──────── Raw data ────────

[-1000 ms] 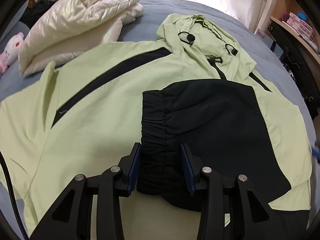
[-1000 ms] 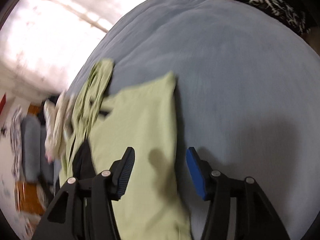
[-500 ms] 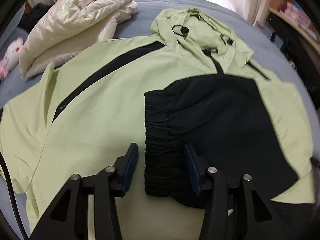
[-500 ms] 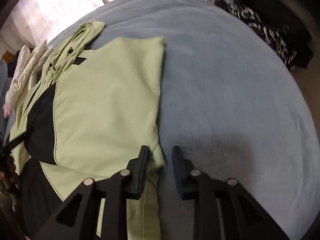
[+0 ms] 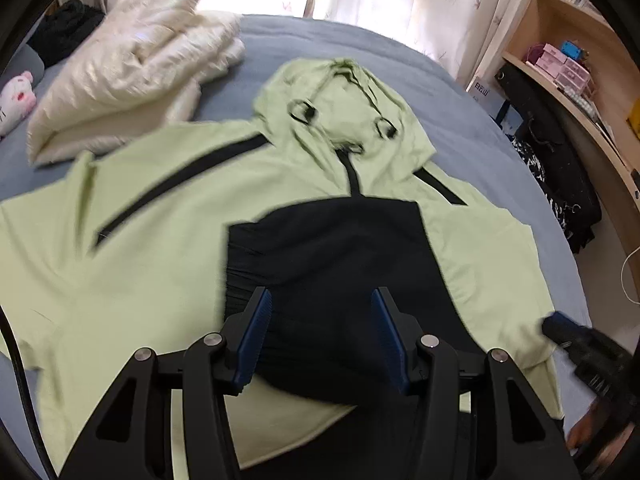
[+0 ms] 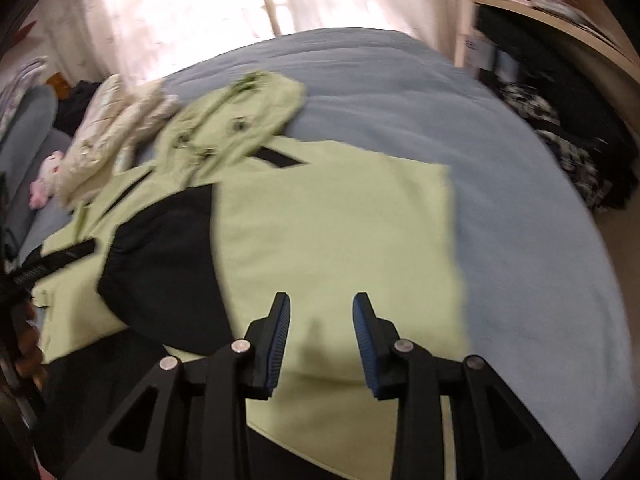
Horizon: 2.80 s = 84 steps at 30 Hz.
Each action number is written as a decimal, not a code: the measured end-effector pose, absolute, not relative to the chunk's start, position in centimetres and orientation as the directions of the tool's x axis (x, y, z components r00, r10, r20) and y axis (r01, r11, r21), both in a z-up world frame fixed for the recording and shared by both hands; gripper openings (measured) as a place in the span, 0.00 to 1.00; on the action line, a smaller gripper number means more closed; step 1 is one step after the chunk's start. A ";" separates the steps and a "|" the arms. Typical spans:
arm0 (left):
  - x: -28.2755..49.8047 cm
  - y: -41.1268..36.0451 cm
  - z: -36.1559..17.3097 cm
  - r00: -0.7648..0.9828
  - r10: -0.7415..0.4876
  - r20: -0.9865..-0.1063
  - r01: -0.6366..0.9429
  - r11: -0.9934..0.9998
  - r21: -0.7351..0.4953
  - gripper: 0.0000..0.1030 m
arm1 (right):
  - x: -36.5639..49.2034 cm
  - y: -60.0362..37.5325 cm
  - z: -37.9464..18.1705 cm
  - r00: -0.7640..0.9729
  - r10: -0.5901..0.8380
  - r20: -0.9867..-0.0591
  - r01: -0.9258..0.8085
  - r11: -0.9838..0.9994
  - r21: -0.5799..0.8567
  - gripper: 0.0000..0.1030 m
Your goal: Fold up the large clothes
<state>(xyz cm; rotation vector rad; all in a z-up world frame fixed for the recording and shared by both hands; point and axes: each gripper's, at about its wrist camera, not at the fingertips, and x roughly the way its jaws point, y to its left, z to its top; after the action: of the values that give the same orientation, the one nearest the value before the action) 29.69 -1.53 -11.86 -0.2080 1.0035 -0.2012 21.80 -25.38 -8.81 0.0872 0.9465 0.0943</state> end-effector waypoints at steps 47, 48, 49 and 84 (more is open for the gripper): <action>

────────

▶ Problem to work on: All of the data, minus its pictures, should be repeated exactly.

▶ Solution for this exercise:
[-1000 ms] 
[-1000 ms] 
[-500 ms] 
[-500 ms] 
[+0 ms] 
[+0 ms] 
Horizon: 2.80 s = 84 steps at 30 Hz.
Each action number is written as a decimal, not a code: the measured end-effector pose, absolute, not relative to the chunk's start, position in centimetres and orientation as the directions of the tool's x axis (x, y, z components r00, r10, r20) and y axis (r01, r11, r21), both in a z-up world frame fixed for the recording and shared by both hands; gripper openings (measured) as a place in the span, 0.00 to 1.00; on the action line, a smaller gripper number means more closed; step 1 is one step after the chunk's start. A ";" separates the steps and a "|" the arms. Typical spans:
arm0 (left):
  - x: -28.2755..49.8047 cm
  - y: -41.1268..36.0451 cm
  - z: -36.1559..17.3097 cm
  - r00: -0.7648..0.9828
  - r10: -0.7415..0.4876
  - r20: -0.9865..-0.1063
  - r01: -0.6366..0.9429
  - r11: -0.9934..0.9998
  - r21: -0.7351..0.4953
  - gripper: 0.0000..0.1030 m
arm1 (right):
  - x: -36.5639..49.2034 cm
  - y: -60.0362..37.5325 cm
  - z: -37.9464..18.1705 cm
  - r00: -0.7640..0.9729
  - r10: -0.5901..0.8380
  - r20: -0.9867..-0.0591
  - r01: -0.9258..0.8085
  - r11: -0.9838..0.9994
  - r21: -0.5799..0.8567
  - gripper: 0.0000..0.1030 m
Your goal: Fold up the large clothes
<state>(xyz cm; rotation vector rad; all in a z-up world frame fixed for the recording and shared by both hands; point and axes: each gripper's, at about its wrist camera, not at the fingertips, and x roughly the way its jaws point, y to its left, z to its top; after the action: of the values that give the same orientation, the one nearest the value before the action) 29.69 -1.53 -11.86 -0.2080 1.0035 -0.2012 21.80 -25.38 -8.81 0.0872 0.9465 0.0943</state> end-effector waypoints at steps 47, 48, 49 and 84 (more is open for the gripper): <action>

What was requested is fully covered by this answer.